Grey stripes re-appear in Ben Cove‘s Head Construct (3), hanging below. Although linked to his other paintings by means of title this one is different as it purports readability. Tension arises between aspects of archetypes and ancient masks on the one hand, and features which make you think of a small child, even if those large eyes are nothing but half-circles daubed on in pink and the faceness emerges from scanty details – grey stripes geometrically forming cheeks, a mouth conjured through placement and not through its red and beige bars overlaying what seems like a burning map. But a face does appear and can’t be denied, a brown face, and those pink marks make eyes that seem caught in a glare, a stare. At what is around them, here, and what is fought over, often enough glossed over? Not only in and between art historical isms, but in ideologies of all hues: the materialization of difference and otherness.

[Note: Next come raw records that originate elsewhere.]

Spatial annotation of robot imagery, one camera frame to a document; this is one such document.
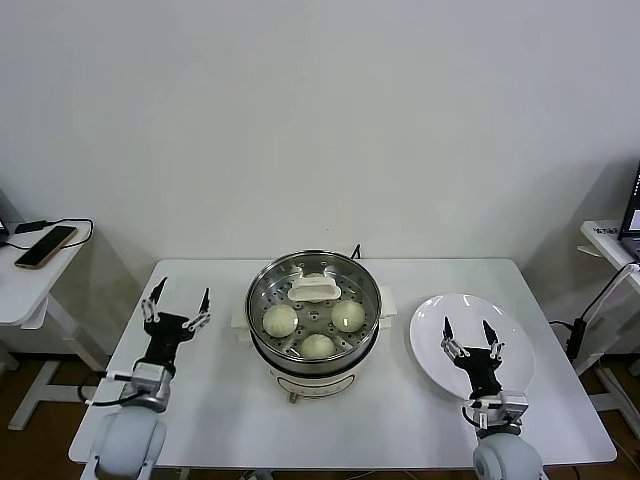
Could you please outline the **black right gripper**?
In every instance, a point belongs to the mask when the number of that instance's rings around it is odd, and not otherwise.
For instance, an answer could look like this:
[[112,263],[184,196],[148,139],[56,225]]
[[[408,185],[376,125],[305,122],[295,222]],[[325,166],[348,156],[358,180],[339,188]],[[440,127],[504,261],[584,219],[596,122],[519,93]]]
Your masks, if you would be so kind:
[[467,350],[455,338],[447,316],[444,317],[443,339],[441,348],[456,366],[465,371],[471,385],[470,399],[485,396],[496,396],[502,390],[495,372],[502,364],[502,342],[487,320],[482,322],[488,349],[468,348]]

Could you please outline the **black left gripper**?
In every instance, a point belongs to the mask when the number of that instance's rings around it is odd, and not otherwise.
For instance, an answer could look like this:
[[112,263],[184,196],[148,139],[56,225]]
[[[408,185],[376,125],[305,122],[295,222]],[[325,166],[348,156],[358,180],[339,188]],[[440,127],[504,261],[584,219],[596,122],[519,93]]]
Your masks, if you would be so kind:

Which makes my mind leap towards Charlotte Brown’s Weaklings, make-up cases cast in sugar and laid out on top of a table on long thin legs, fossil-like but much more temporary, all white bar one in ochre, one out. Close up you can see the imprint of tiny hinges and clasps at the edges. Tools of a daily masquerade, sweet hope. Women of another generation making themselves presentable. I can see handbag and shoes, matching, a suit worn only on Sundays. Putting on airs, putting on faces. Not thinking that they penetrate, seep into the mental states that inspired them in the first place. We do different things now, cut even into skin and flesh. In the fragility of these casts lies unforgotten the notion, the reality, not only of skin shrinking and wrinkling till death do us part, but also of sugar plantations, white skin under parasols, black skin exposed to the burning sun. We can imagine but maybe wouldn’t if we are white.

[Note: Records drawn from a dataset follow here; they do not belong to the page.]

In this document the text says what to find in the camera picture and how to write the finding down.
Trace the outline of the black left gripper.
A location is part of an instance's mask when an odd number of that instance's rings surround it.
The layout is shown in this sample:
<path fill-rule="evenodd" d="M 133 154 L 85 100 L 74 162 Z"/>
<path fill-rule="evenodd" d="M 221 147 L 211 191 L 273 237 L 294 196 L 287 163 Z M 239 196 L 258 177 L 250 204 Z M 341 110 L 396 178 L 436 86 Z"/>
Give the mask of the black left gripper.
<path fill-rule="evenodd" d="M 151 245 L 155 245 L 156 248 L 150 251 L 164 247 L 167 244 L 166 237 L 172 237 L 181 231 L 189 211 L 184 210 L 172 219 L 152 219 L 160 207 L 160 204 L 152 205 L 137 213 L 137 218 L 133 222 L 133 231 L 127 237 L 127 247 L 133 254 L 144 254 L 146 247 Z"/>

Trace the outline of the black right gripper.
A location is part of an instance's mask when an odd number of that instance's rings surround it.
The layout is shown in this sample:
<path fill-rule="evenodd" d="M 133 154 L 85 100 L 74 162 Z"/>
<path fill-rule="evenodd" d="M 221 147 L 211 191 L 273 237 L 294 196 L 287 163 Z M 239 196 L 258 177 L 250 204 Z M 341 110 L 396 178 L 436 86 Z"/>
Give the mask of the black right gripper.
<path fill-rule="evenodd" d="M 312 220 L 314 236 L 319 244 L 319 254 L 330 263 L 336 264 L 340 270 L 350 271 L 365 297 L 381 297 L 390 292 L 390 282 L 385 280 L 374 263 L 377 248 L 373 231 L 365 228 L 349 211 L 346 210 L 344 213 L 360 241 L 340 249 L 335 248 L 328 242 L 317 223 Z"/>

Across now, to a little shelf bearing Charlotte’s Curse II, a spectacle case cast in lead, and as in her etching Box (pitch black, as if the lightless interior had sucked any tones from the exterior), with precise imprints of hinges and lock almost mocking us. Such different media, both in their own ways conveying weight and finality. Little tombs, severe, sombre, past use, but useful in new ways, as containers of secrets, even though they lack space inside to hold things. In a strange way they are filled with themselves; what isn’t spoken is fused into this dense, impenetrable shape. The spectacle case small yet threatening, a modern Pandora’s box, in which evils are sealed, or our means to discern them. Freighted, toxic heirlooms.

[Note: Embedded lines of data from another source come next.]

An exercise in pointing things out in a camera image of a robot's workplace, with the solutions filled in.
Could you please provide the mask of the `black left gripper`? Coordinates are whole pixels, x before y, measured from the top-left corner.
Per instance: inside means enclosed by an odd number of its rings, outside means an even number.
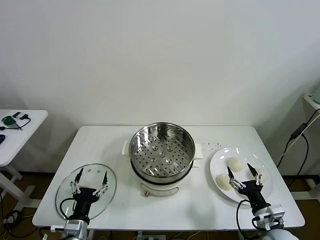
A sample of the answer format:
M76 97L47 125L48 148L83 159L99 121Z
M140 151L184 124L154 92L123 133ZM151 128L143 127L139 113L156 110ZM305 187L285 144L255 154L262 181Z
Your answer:
M73 210L74 220L89 220L89 212L91 205L96 203L100 196L108 190L108 172L106 171L100 188L81 188L79 182L83 173L83 168L77 173L75 179L70 182L75 207Z

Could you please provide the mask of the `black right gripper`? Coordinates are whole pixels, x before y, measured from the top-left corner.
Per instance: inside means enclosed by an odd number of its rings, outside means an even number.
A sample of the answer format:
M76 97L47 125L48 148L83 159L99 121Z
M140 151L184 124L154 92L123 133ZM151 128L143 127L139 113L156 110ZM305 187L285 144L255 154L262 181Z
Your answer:
M263 188L263 177L262 174L258 173L258 171L252 165L247 163L247 166L251 175L253 176L253 179L239 182L233 175L232 170L227 167L229 184L234 190L248 198L253 211L259 211L270 206L261 193Z

At the other end of the space Ben Cove’s Trans: Lean-to sculpture, graceful, fragile, precarious, with a ceremonial aspect. The almost futuristic painting mounted on the wall seems to stand in for a head. Stately and superior, like a brain that operates without a body. In painting and sculpture Ben’s work hovers between abstraction and figuration, veering this way and that, not declaring itself. Trans too is unlike anything else, collapsing categories: painting? sculpture? 3D? 2D? abstract? figurative? precious? playful? from this earth? alien? As soon as you make up your mind about one thing its opposite spins out at you. Best to give in and admit that it’s not a matter of either/or but of and, and more. Something alive in this construction (for want of a better word) in ways that give a breathing space, if only for a moment or two.